Peter looked over at Giuliana too. She had a pasty look now, Felix saw.
“Hey, Giuliana. All this fresh mountain air?”
A look of panic flickered on her face as the gondola car clattered through a pylon. The steeper parts of the run were below them now. Felix watched the mountains rise up again through the roof windows as the car was drawn out of the pylon again.
Peter began to hum and stroke his sideburns. Felix stayed still, only turning his head once to catch a glimpse of the tiny houses clustered around the Liebfrauenkirche far back in the town. For him, the sway and resonance of the car brought a kind of comfort.
His father had been a hiker, and a vigorous one at that, striding ahead even when he and Lisi were small, pointing out everything with a stick. There must be things the body remembers, he thought, his eyes on Giuliana’s tight form perched on the edge of her seat, eyes determinedly locked on some part of the bike there. Yes, the coming down, leaning against his father, almost sleeping, proud of his day’s hiking, a kid and as close as they ever would be.

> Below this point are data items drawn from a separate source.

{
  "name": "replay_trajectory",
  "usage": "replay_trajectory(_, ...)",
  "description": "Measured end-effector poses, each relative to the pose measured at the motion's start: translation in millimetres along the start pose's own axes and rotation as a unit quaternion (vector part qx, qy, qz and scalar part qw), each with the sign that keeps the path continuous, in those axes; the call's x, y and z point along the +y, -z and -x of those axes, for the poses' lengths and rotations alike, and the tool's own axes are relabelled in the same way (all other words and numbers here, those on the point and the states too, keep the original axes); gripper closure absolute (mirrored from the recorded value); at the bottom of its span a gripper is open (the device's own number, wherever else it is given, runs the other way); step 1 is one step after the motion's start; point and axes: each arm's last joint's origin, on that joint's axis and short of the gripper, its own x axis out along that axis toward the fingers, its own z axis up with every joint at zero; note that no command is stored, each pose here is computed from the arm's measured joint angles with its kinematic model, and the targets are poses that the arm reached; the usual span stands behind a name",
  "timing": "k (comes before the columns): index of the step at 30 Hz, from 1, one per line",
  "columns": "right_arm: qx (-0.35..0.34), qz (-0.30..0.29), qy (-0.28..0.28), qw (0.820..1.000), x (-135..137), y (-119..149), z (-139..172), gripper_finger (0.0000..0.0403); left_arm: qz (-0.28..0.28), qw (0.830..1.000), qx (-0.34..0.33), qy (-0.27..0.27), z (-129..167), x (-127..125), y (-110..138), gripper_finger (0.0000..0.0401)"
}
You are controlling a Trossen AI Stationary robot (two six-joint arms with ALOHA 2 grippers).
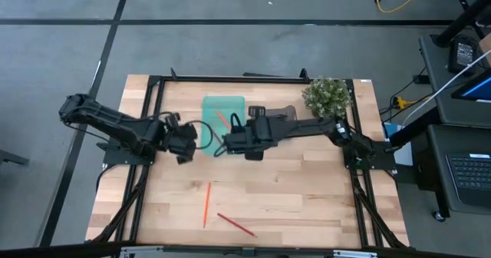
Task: Sort pens & pencils
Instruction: Put the orange pencil into the green bin
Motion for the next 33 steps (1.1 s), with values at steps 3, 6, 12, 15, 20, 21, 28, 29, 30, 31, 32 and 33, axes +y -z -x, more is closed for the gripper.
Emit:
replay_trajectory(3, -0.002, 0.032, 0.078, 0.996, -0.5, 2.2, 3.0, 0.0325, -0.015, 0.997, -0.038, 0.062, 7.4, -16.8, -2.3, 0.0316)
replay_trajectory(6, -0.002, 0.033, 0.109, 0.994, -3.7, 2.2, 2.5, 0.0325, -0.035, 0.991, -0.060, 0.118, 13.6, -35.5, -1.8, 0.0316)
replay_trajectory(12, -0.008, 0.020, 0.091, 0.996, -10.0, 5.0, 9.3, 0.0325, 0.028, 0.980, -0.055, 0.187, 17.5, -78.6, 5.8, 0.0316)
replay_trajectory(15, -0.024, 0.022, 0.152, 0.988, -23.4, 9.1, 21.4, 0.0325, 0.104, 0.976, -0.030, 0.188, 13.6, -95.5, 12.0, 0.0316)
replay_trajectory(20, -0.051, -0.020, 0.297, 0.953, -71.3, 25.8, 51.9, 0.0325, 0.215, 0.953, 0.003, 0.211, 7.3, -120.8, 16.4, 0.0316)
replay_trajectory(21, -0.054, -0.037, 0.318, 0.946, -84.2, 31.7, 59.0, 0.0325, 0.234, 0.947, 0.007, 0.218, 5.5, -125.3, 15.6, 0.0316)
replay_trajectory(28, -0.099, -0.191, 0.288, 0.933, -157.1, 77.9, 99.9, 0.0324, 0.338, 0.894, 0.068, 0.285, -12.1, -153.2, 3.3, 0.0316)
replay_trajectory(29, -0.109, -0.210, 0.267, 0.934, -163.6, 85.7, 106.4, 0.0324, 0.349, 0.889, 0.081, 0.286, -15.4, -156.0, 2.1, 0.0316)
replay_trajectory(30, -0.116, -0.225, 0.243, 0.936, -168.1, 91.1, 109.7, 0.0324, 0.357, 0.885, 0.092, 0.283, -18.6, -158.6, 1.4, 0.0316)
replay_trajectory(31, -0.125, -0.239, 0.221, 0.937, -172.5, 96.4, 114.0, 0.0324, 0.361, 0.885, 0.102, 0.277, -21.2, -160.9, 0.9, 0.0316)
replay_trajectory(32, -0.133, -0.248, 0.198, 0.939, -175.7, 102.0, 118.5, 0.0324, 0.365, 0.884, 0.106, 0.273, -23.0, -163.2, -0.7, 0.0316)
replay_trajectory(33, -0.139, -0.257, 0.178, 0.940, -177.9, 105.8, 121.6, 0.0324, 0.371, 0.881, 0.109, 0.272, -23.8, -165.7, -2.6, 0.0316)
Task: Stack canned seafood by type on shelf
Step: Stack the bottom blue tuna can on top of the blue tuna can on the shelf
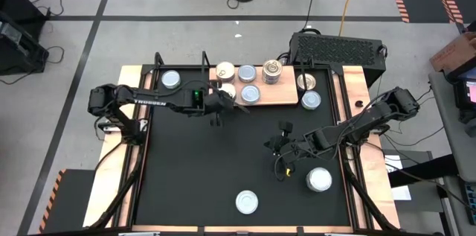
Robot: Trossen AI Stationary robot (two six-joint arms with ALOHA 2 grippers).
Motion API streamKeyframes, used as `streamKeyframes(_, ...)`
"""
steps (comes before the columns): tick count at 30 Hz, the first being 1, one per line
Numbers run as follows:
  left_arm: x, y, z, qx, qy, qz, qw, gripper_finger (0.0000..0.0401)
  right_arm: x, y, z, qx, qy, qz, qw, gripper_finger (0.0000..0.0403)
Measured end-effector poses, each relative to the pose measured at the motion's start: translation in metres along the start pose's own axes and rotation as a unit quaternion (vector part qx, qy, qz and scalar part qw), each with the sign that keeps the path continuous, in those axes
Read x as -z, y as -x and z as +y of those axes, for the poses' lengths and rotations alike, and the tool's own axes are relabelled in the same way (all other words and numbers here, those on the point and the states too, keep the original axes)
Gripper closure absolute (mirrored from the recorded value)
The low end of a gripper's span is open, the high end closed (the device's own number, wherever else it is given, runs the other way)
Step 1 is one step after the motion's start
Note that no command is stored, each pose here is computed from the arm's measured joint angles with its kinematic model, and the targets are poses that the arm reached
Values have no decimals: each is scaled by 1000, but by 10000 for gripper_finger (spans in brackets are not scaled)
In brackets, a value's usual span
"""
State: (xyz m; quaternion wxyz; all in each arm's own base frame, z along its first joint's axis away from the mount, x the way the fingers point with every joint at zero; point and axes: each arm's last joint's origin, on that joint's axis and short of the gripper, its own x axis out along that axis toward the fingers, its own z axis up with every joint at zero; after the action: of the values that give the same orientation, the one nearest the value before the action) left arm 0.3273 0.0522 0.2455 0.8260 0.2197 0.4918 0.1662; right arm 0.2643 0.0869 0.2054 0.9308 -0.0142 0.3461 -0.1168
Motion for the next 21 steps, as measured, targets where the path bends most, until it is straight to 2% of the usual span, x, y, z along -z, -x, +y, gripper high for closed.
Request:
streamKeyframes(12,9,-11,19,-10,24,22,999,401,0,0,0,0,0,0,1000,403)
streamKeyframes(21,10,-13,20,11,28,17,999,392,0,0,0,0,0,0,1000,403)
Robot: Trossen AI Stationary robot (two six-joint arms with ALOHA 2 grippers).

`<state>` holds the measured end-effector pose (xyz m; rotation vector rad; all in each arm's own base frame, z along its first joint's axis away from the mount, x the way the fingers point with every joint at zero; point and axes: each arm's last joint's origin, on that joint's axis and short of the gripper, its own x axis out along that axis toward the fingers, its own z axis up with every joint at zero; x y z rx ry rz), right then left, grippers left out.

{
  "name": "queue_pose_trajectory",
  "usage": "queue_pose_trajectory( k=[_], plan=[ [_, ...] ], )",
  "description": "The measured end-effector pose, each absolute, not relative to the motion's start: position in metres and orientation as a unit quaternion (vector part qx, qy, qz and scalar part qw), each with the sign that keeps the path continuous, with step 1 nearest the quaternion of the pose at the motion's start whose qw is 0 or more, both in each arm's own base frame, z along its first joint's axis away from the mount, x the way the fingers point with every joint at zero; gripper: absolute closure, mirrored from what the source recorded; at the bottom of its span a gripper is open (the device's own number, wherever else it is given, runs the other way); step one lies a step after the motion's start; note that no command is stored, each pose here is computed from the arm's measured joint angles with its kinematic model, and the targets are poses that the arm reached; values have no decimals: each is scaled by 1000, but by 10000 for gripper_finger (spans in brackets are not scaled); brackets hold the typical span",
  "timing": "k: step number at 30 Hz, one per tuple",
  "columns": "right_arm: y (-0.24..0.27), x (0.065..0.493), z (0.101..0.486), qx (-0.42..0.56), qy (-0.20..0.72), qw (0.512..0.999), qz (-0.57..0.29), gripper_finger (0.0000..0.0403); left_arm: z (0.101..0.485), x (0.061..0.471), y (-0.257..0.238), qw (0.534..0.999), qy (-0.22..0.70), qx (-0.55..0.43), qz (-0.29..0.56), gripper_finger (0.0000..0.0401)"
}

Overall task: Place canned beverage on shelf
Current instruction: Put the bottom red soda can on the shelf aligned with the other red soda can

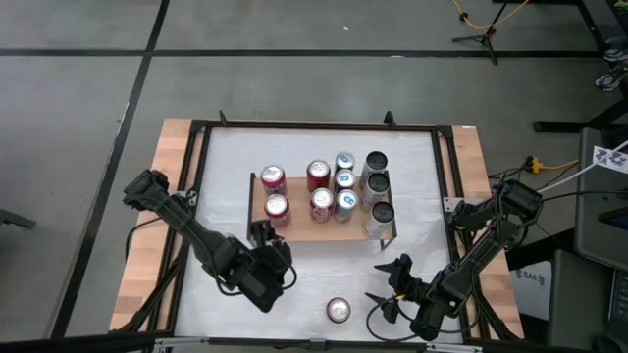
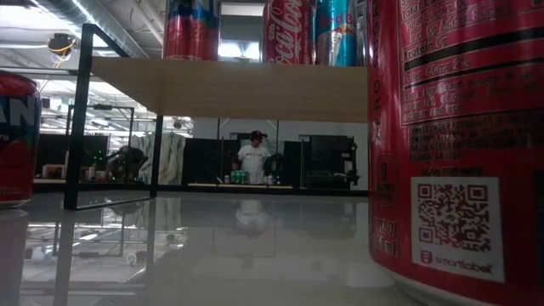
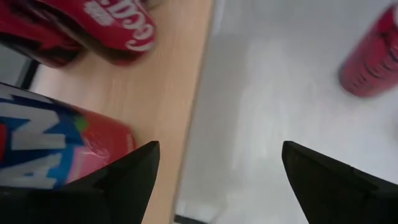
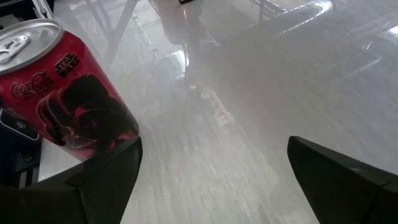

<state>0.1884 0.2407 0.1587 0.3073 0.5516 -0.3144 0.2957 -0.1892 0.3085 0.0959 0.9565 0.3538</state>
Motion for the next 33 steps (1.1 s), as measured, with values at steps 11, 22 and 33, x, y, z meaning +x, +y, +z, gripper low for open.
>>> queue_pose_trajectory(
  k=[11,22,33],
  plan=[
    [240,188,158,147,272,938,-155,10,304,302,-170,865,440,65,232,71],
    [240,188,158,146,272,938,-155,10,302,302,-153,838,473,88,258,71],
    [240,188,158,144,273,938,-156,10,302,302,-150,834,476,90,263,71]
  ],
)
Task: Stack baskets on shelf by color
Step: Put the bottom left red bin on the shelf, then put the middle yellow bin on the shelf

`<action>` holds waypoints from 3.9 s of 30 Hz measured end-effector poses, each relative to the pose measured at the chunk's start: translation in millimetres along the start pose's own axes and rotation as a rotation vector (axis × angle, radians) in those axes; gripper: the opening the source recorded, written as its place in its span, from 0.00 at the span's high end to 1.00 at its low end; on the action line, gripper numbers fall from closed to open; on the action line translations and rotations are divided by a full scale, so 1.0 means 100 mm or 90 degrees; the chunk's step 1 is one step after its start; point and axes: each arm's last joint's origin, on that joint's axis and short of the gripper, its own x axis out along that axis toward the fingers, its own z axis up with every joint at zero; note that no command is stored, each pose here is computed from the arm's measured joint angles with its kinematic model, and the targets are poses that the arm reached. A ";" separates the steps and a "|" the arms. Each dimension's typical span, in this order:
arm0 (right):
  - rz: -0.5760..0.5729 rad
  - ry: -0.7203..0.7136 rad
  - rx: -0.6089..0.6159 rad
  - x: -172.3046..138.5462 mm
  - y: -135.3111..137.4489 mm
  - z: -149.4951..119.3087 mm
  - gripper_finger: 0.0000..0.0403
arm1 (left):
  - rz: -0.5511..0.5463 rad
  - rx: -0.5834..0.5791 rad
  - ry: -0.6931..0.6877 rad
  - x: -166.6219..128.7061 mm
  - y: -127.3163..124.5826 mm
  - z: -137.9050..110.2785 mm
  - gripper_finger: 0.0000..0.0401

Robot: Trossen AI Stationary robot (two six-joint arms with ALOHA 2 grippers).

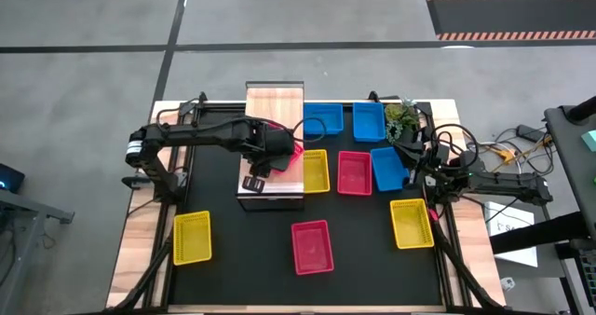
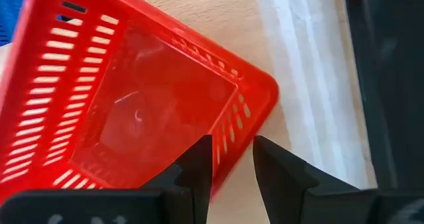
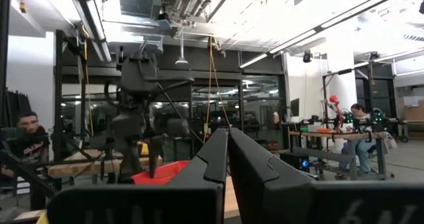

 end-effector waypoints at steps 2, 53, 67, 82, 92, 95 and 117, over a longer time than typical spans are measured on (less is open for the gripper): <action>0.000 0.000 0.000 0.00 0.00 0.00 0.98 | 0.002 -0.001 -0.004 0.07 0.00 0.01 0.77; 0.001 0.009 0.007 0.00 0.00 -0.01 0.98 | -0.062 -0.220 -0.107 0.07 -0.07 0.17 0.84; 0.001 0.009 0.009 0.00 0.00 -0.01 0.98 | -0.055 -0.206 -0.122 -0.02 -0.06 0.16 0.83; 0.079 -0.006 0.011 0.00 0.04 0.00 0.98 | -0.022 -0.170 -0.282 -0.41 -0.09 0.13 0.83; 0.096 0.007 0.011 0.07 0.06 -0.04 0.98 | 0.168 -0.004 -0.508 -0.50 -0.53 0.23 0.83; 0.077 0.001 0.002 0.12 0.06 -0.05 0.98 | 0.221 0.025 -0.571 -0.51 -0.62 0.21 0.83; 0.109 0.659 -0.231 1.36 0.25 -0.23 0.96 | 0.482 -0.010 -0.724 -0.16 -0.74 -0.72 0.83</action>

His eyes left Giuliana then and rested several moments on Peter. The guy trained at something all year. If it wasn’t Nordic skiing, it was kayaking in someplace in the Czech Republic, and if it wasn’t mountain biking, it was taking a run at some Iron Man thing. He even skied in shorts here sometimes: “the ladies love it.”
Weights, football, water polo, city marathons. Peter was going to leave nothing to chance in his campaign to get into the Alpini. From there, he assured Felix, it would be a hell of a lot easier to have a serious chance at his final goal: Kobra Squad. Even a provincial command Kobra, he claimed, because that was good enough.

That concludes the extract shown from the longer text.